Can you imagine a world where nations and nationalism didn’t exist? A true anti-nationalist hero is the extraordinarily inspirational Garry Davis, the man who created the World Passport and fought for global rather than national citizenship. In 1948 he renounced his United States of America citizenship and pronounced himself a “citizen of the world.” During the post-World War II period in the late 1940s, Davis’ claim was that sovereign states divide humanity, and have the capacity to “lead us to the abyss of Total War.” In 1949 Davis inaugurated the International Registry of World Citizens.
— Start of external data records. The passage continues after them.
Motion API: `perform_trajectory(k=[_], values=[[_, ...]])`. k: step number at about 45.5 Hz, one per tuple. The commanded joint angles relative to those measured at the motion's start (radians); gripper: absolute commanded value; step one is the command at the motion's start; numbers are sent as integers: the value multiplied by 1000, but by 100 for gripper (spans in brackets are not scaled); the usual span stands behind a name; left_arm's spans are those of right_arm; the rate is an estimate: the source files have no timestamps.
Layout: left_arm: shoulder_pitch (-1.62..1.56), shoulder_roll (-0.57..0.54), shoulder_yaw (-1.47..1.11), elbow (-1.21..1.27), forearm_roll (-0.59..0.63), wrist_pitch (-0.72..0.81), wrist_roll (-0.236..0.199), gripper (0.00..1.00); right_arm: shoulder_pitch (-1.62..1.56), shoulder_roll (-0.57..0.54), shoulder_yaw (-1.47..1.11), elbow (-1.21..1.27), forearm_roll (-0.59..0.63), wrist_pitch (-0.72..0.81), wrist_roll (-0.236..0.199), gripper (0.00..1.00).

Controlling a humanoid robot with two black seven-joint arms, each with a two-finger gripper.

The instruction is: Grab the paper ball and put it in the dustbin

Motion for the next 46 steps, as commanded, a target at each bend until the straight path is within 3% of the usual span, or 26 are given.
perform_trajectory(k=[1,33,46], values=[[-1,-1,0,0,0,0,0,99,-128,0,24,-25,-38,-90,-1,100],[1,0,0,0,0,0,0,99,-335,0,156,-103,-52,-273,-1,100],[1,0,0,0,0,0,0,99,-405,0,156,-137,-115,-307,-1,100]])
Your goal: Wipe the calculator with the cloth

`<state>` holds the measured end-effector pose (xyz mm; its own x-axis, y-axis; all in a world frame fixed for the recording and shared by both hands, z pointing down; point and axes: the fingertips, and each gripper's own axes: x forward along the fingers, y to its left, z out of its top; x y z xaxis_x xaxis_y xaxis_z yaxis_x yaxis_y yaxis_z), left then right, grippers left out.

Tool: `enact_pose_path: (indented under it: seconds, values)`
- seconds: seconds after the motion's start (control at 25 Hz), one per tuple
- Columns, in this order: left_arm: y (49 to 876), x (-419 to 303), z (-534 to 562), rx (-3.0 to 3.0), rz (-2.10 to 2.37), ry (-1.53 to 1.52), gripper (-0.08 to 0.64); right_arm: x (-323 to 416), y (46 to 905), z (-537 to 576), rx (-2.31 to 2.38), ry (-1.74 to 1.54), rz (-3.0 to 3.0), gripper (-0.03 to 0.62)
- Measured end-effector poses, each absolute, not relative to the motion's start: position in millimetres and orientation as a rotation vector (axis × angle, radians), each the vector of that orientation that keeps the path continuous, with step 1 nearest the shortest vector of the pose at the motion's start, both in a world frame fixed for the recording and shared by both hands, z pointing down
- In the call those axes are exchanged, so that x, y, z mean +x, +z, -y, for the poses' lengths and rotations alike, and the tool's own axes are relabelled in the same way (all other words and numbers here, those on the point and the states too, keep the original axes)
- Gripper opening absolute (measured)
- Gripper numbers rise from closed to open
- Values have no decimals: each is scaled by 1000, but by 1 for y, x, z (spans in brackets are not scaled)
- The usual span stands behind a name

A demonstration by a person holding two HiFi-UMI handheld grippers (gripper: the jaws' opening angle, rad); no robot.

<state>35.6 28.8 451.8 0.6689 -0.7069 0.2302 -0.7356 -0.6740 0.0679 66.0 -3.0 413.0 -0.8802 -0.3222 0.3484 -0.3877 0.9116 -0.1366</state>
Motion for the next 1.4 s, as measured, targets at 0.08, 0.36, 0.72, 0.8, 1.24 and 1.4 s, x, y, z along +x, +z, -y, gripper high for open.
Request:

For me, the atrocities spurred by uncritical adherence to nationalistic ideologies could be remedied by changing the way we relate to other humans. I could write a master’s thesis about this topic, as I haven’t even begun to dissect the inherent racism woven into the fibres of nationalistic practices. However, I will keep this to a minimum and urge you to read on by checking out the references and hyperlinks. Now to address my initial question of what really unites people (not just in a nation). For me, it is not the socially constructed symbols shared by those within one geographical area. I don’t want my sign off to be interpreted as nothing more than a warm and fuzzy bedtime story, but in all seriousness: it’s our heartbeats, our need for safety, clean air, pollution-free habitats, and for adequate food and shelter, that unite us as humans. It’s not maple syrup and hockey. It’s our shared humanness.
1 Sharma, N. (2012). Nation states, borders, citizenship, and the making of “national” difference. In D, Brock, R. Raby & M. Thomas’s (Eds.), Power and Everyday Practices (pp. 321-342). Toronto, Ontario: Nelson Education.